ISRO Successfully Conducts Scramjet Engine Test
ISRO Successfully Conducts Scramjet Engine Test

The Indian Space Research Organisation (ISRO) successfully conducted scramjet engine test on Sunday at Satish Dhawan Space Centre (SDSC) in Sriharikota in Andhra Pradesh around 80 km from Chennai.

The rocket took off at 6 am .

The scramjet engine, used only during the atmospheric phase of the rocket’s flight, will help in bringing down the launch cost of weather satellite INSAT-3DR by reducing the amount of oxidiser to be carried along with the fuel.

ALSO READ: Antrix-Devas Scam: CBI Files Chargsheet Against Ex-ISRO Chief Madhavan Nair

The launch of weather satellite INSAT-3DR with the geosynchronous satellite launch vehicle (GSLV-MkII) has been postponed to September, a senior official said on Saturday.
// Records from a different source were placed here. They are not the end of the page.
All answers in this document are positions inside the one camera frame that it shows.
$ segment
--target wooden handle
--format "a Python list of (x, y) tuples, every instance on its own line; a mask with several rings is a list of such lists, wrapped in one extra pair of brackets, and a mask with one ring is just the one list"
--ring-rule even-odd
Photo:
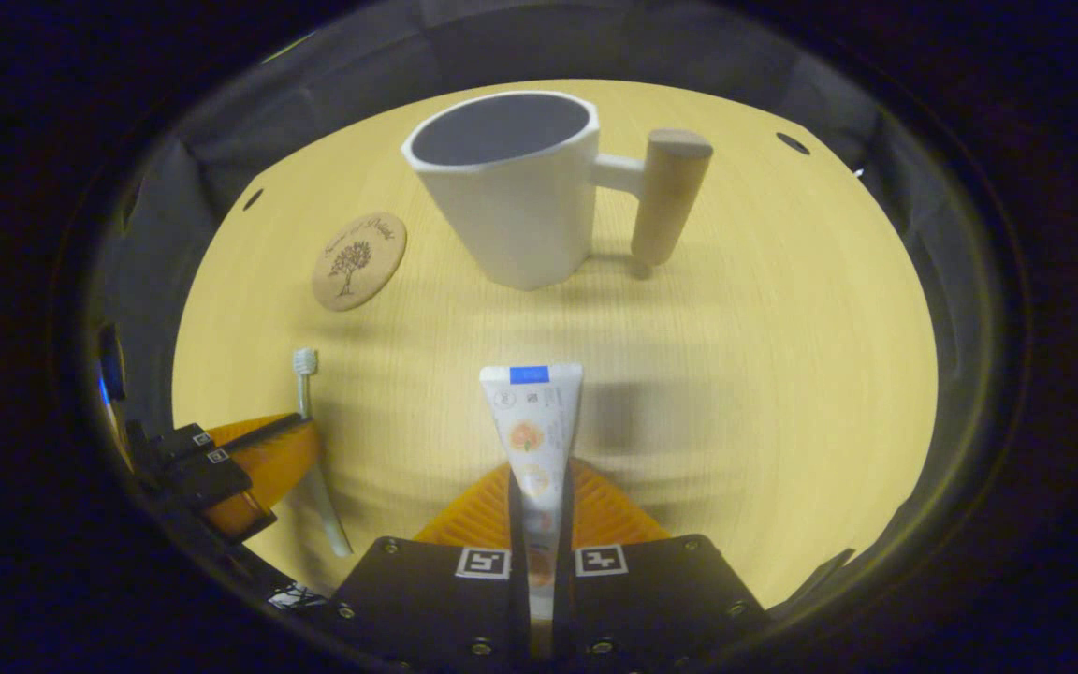
[(647, 137), (642, 197), (630, 251), (642, 263), (663, 264), (676, 248), (714, 146), (693, 132), (658, 128)]

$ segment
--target wooden table
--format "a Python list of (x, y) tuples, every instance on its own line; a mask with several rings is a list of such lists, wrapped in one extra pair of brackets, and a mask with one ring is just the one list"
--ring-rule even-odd
[[(482, 276), (398, 148), (433, 112), (511, 88), (595, 102), (604, 152), (641, 157), (647, 132), (664, 126), (714, 143), (666, 265), (644, 273), (630, 261), (636, 202), (599, 189), (594, 252), (569, 280), (523, 293)], [(406, 223), (401, 269), (363, 306), (326, 311), (308, 284), (316, 258), (373, 210)], [(341, 583), (373, 538), (414, 536), (503, 462), (476, 381), (485, 364), (585, 364), (575, 456), (673, 535), (709, 536), (764, 606), (883, 532), (920, 474), (937, 396), (910, 258), (842, 162), (786, 120), (637, 82), (430, 98), (259, 175), (185, 303), (177, 425), (294, 409), (300, 346), (320, 352), (324, 470), (357, 554), (330, 554), (299, 491), (249, 547), (318, 592)]]

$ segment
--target wooden coaster
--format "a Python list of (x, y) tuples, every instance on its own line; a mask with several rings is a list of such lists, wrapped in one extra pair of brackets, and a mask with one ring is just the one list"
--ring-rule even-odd
[(318, 303), (343, 312), (368, 302), (398, 272), (406, 225), (386, 212), (347, 223), (318, 256), (310, 286)]

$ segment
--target mug rim
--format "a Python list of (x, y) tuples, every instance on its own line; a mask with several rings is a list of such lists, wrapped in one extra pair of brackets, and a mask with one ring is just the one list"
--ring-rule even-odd
[[(438, 119), (443, 118), (444, 115), (450, 114), (450, 112), (453, 112), (455, 110), (460, 110), (460, 108), (464, 108), (465, 106), (471, 106), (471, 104), (474, 102), (482, 102), (488, 98), (501, 98), (506, 96), (523, 96), (523, 95), (550, 96), (555, 98), (564, 98), (566, 99), (566, 101), (573, 101), (588, 112), (588, 119), (585, 120), (585, 124), (583, 124), (581, 128), (578, 128), (577, 132), (570, 134), (570, 136), (564, 138), (564, 140), (555, 142), (555, 145), (545, 146), (542, 149), (534, 150), (523, 154), (516, 154), (516, 156), (513, 157), (505, 157), (500, 160), (475, 163), (475, 165), (437, 165), (436, 163), (427, 162), (427, 160), (423, 160), (416, 156), (414, 149), (415, 138), (418, 137), (419, 134), (424, 132), (424, 129), (427, 129), (427, 127), (430, 126), (432, 123), (434, 123)], [(588, 136), (588, 134), (597, 132), (598, 128), (599, 128), (598, 107), (594, 106), (593, 102), (588, 102), (583, 98), (577, 98), (577, 96), (573, 96), (572, 94), (565, 94), (563, 91), (542, 90), (542, 88), (519, 88), (510, 91), (498, 91), (498, 93), (496, 94), (476, 96), (474, 98), (468, 98), (467, 101), (454, 102), (452, 106), (443, 108), (443, 110), (440, 110), (436, 112), (436, 114), (420, 121), (420, 123), (418, 123), (415, 126), (414, 130), (410, 133), (410, 136), (406, 136), (405, 142), (402, 142), (401, 153), (403, 154), (403, 156), (406, 157), (406, 162), (410, 162), (410, 165), (411, 167), (414, 168), (414, 170), (445, 171), (445, 173), (475, 173), (482, 170), (483, 167), (503, 165), (503, 163), (506, 162), (515, 162), (519, 160), (539, 157), (543, 156), (543, 154), (554, 153), (557, 149), (564, 148), (564, 146), (572, 145), (572, 142), (581, 140), (582, 138)]]

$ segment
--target tree engraving
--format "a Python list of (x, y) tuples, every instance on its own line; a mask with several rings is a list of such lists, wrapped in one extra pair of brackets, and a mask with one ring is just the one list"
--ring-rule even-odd
[(344, 289), (338, 293), (351, 294), (351, 274), (356, 273), (356, 270), (364, 269), (371, 259), (372, 248), (369, 248), (368, 242), (350, 244), (335, 257), (335, 261), (330, 264), (330, 273), (327, 276), (337, 276), (342, 273), (344, 275)]
Earlier P Kunhi Krishnan, director of SDSC, had said the Indian weather satellite will be launched on August 28 which has now been postponed to September 8.

Queried about the change in launch plan Krishnan said: “While carrying out the tests there was a technical issue found with a satellite component. It has been sorted out now and hence the delay.”

He said the GSLV rocket that would carry the weather satellite INSAT-3DR is fully assembled.

ALSO READ: ISRO Launches Record 20 Satellites From Sriharikota

The weather satellite will be mounted on to the rocket in three to four days.

“Today’s experiment of doing a Scramjet engine test is a very significant development. We are the fourth country to do such a thing, the test (scramjet engine) was very successful,” said ISRO chairman A S Kiran Kumar.

According to officials, the ISRO will launch ScatSat — a weather monitoring and forecasting satellite — with polar satellite launch vehicle (PSLV) end of next month.

The Indian satellite will be a co-passenger to an Algerian satellite.

Both the satellites will be put into different orbits. So the fourth engine of the rocket will be switched off after ejecting ScatSat first. Then after a gap of around 30 minutes, the engine will be switched on and put the Algerian satellite into its intended orbit.